I don’t know how long the session lasted. Whole civilizations might have risen and fell before that psychopath was through with me. If I had been a healthy person with a well-oiled, vigorous, uncultured spine, I might have been able to spring to my feet and shrug off the aerobic discourtesies. But then if I were that person I wouldn’t have been looking for someone to relieve my discomforts. And I would not have lain there on the floor, utterly incapable of the simplest self-actuating movement.

I’m sure the woman thought I had fallen asleep. She may even have become a bit flushed with pride about it. And I admit I nearly did yield to sleep. The Big Sleep. But the truth is a paralyzed man can easily be confused with an unhurried, restful one. And at that moment I was so unhurried I fully expected to live out the rest of my days as an ottoman beside the woman’s ruinous sofa. Or maybe as a gringo pelt splayed across the chipped concrete hearth of the rusted propane heater.

Suddenly I felt my rib telegraph my brain an RSVP as the crone’s toe nudged my side.

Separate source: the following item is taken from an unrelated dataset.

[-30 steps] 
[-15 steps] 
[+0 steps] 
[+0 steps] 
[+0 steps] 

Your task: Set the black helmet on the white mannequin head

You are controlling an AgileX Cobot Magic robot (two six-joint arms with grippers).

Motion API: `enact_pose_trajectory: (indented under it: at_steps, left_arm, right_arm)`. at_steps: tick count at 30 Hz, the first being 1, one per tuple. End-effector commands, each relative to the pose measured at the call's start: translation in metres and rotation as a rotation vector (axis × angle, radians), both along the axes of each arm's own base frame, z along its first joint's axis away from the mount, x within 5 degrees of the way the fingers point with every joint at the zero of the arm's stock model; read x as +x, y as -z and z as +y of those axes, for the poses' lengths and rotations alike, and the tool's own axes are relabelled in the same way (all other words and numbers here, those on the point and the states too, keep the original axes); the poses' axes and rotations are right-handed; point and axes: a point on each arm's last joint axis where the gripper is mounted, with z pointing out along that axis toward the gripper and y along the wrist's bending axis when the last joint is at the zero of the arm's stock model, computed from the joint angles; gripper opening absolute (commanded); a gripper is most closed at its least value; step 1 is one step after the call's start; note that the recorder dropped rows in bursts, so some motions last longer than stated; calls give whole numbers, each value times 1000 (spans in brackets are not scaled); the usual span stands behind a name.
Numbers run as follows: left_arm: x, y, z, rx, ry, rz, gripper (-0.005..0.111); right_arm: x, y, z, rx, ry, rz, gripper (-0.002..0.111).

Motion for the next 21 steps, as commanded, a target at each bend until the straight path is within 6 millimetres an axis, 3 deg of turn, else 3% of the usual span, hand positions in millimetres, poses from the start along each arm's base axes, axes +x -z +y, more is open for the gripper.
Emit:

Ya esta,” she announced like a mechanic just finishing a wheel alignment. “Subate.”

Get up indeed.

I brought my knees to my chest and rolled onto my side. I convinced my elbows to lever my shoulders off the floor and then both knees instinctively moved to keep the center of gravity below my spine. I rose to my feet like a new-born giraffe, full of wobbles and knocking limbs.

“How much?” I asked, the irony seeming monumentally extravagant.

Veinte dolares,” she replied with clinical dignity.

I took a twenty dollar bill from my wallet and handed it to her. She followed me with small steps as I lurched toward the door. But before we arrived she arrested my progress and pointed to her television set.

“You fix?” she said. Donald must have told her I repaired computers.

I turned painfully on my freshly trampled spine and glanced at the inert box. For a moment I entertained an uplifting thought and wondered if she would be willing to lend me her broomstick. I was going to show her I was a fast learner and that a few well-aimed strokes would have her soap operas numbing her life in no time. Instead, I said no and waited for her to drag the plywood door open.

I was flat on my back for three days after the curandera’s treatment. During that time I tended to dream about gurneys, wheelchairs, traction beds and hoya lifts. When I was awake I kept a broom within reach, in case Donald returned. I planned to give him twenty dollars worth of the blunt end.